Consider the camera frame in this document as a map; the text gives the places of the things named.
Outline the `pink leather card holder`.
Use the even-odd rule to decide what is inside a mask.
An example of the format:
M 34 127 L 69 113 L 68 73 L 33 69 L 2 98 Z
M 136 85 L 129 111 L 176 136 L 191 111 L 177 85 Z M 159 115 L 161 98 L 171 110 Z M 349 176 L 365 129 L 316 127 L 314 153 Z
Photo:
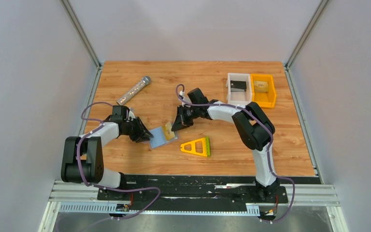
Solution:
M 154 137 L 151 138 L 149 141 L 142 142 L 142 144 L 148 144 L 151 149 L 156 149 L 158 147 L 167 145 L 178 139 L 178 134 L 177 132 L 175 132 L 176 138 L 167 142 L 163 135 L 162 126 L 151 129 L 150 132 L 153 134 Z

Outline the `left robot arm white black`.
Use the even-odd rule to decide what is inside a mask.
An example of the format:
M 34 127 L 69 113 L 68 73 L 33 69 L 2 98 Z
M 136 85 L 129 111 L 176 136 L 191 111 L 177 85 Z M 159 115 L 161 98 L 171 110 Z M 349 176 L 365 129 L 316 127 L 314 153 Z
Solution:
M 128 136 L 136 143 L 150 141 L 154 136 L 126 106 L 112 106 L 112 113 L 99 123 L 86 134 L 66 138 L 61 179 L 63 182 L 84 183 L 100 189 L 125 191 L 125 175 L 105 168 L 103 147 L 121 135 Z

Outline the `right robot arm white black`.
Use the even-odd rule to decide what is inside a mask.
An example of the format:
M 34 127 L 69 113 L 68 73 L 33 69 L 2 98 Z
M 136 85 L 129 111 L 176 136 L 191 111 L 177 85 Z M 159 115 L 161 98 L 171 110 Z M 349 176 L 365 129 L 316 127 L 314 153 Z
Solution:
M 271 198 L 280 185 L 271 159 L 275 127 L 261 107 L 255 102 L 237 106 L 218 100 L 209 101 L 199 88 L 187 94 L 179 90 L 175 93 L 182 104 L 177 107 L 171 130 L 189 128 L 197 118 L 234 124 L 243 144 L 252 151 L 254 157 L 257 195 L 262 200 Z

Assignment ▸ Pull every line containing "white" out of the material and copy it.

Answer section ▸
Outline the `left robot arm white black`.
Outline the `right robot arm white black`.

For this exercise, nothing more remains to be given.